The Myopic Empiricism of the Minimum Wage, Bryan Caplan | EconLog | Library of Economics and Liberty
Unlike most opponents of the minimum wage, I admit that David Card and Alan Krueger's famous research on the topic is well-done. How then can I continue to embrace (and teach!) the textbook view that the minimum wage significantly reduces employment of low-skilled workers?
Part of the reason is admittedly my strong prior. In the absence of any specific empirical evidence, I am 99%+ sure that a randomly selected demand curve will have a negative slope. I hew to this prior even in cases - like demand for illegal drugs or illegal immigration - where a downward-sloping demand curve is ideologically inconvenient for me. What makes me so sure? Every purchase I've ever made or considered - and every conversation I've had with other people about every purchase they've ever made or considered.

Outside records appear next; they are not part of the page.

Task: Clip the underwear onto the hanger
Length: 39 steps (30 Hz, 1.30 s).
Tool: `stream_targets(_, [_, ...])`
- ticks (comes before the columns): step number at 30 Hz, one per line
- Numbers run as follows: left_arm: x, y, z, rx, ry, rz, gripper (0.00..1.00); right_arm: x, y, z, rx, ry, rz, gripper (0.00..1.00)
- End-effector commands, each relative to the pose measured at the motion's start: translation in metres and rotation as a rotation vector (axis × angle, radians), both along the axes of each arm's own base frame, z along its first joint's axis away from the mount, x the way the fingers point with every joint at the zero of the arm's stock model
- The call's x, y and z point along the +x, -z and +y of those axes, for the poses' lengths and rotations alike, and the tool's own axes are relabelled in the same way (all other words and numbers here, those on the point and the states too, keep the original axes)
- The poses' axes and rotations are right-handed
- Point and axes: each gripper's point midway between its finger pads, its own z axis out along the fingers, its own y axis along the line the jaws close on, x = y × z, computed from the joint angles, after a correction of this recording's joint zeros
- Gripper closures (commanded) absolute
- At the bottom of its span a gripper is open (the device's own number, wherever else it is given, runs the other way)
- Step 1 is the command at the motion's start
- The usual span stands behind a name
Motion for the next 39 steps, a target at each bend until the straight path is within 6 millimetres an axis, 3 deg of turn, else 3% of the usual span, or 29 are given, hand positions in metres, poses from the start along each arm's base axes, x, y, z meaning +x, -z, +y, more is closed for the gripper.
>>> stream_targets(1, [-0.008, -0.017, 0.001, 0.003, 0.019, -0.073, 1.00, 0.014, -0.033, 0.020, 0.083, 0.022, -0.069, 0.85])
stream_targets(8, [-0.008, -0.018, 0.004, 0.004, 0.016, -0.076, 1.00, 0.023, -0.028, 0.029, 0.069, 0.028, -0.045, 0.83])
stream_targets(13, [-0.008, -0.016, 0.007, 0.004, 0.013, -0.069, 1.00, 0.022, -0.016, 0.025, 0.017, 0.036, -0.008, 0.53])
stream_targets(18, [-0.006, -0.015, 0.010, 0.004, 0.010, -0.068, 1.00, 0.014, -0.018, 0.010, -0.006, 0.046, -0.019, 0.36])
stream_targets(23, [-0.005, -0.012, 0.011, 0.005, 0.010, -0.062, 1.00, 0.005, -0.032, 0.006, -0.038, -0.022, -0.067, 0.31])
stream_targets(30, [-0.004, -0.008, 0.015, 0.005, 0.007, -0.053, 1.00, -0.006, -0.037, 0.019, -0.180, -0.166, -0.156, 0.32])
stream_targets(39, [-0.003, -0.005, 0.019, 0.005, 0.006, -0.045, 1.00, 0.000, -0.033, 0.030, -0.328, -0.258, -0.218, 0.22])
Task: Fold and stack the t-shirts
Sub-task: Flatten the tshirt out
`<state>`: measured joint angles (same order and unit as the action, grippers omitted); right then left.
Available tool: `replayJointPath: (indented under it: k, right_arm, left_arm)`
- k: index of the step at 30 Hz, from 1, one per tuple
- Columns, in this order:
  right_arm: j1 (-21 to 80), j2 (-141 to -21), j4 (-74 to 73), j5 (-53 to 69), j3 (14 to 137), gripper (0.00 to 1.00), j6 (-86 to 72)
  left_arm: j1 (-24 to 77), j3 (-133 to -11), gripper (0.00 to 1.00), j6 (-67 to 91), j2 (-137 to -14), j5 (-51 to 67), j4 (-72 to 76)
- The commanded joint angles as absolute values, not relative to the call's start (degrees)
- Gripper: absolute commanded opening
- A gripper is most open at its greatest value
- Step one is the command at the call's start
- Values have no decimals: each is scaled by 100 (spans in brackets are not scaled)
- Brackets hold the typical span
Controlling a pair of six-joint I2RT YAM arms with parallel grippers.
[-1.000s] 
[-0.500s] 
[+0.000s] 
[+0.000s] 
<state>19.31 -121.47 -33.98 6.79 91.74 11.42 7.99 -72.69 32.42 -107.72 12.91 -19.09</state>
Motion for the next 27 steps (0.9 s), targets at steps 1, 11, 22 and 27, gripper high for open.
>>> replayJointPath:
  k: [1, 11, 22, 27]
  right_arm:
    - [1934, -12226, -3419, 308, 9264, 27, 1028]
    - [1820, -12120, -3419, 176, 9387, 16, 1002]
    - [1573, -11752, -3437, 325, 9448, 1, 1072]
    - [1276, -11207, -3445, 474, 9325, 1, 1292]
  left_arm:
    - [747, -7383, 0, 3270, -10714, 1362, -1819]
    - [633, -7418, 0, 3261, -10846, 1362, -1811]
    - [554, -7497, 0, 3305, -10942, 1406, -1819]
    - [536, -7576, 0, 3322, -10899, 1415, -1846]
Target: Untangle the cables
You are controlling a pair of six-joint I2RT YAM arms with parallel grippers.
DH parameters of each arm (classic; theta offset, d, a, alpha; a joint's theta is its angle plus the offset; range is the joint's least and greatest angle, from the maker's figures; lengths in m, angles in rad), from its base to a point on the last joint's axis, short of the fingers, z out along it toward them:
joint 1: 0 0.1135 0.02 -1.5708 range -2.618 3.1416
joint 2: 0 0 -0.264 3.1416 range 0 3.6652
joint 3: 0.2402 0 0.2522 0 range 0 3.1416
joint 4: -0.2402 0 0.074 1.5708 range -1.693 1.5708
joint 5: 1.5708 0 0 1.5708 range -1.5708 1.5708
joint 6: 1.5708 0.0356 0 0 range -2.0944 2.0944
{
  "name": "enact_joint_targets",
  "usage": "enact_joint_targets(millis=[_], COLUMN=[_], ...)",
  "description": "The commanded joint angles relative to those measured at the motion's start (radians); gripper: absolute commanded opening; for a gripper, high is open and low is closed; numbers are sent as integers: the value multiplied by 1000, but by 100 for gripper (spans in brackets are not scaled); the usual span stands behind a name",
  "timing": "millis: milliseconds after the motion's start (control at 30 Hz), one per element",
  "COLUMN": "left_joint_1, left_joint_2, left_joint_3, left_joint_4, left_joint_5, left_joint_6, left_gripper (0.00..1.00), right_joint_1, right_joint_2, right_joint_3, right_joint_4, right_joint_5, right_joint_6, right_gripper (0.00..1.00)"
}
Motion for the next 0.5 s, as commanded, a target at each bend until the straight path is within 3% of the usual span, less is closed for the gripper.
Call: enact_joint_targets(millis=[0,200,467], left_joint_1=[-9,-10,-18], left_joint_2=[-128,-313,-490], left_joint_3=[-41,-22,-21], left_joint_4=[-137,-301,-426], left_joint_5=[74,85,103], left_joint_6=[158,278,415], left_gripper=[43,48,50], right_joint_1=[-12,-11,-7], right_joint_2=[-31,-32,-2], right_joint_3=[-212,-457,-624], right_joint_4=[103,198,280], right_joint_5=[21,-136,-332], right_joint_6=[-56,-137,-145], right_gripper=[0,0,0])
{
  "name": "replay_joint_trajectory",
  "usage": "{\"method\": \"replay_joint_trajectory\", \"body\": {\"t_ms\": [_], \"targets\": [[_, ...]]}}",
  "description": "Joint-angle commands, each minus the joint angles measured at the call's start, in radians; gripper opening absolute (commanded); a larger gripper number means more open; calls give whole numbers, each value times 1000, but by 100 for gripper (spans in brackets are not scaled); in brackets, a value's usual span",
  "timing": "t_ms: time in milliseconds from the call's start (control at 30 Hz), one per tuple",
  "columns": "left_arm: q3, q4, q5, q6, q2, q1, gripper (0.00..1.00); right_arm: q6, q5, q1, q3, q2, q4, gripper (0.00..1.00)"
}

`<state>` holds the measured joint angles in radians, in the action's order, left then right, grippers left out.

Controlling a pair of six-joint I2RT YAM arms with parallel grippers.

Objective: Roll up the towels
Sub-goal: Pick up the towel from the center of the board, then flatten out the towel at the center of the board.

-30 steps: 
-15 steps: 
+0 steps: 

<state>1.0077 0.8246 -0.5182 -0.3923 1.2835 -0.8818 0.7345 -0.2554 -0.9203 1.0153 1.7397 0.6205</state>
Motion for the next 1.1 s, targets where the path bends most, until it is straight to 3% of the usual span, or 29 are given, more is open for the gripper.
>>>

Another reason why Card-Krueger hasn't flipped my position: Despite my admiration for their craftsmanship, even the best empirical social science isn't that good. I expect true theories to predict the data only two-thirds of the time - and false theories to predict the data one-third of the time. (N.B. Many of the weaknesses in empirical social science are systematic, so the Law of Large Numbers is no salvation). Bayesian upshot: The Card-Krueger findings only slightly reduce my initial high confidence that the minimum wage causes unemployment.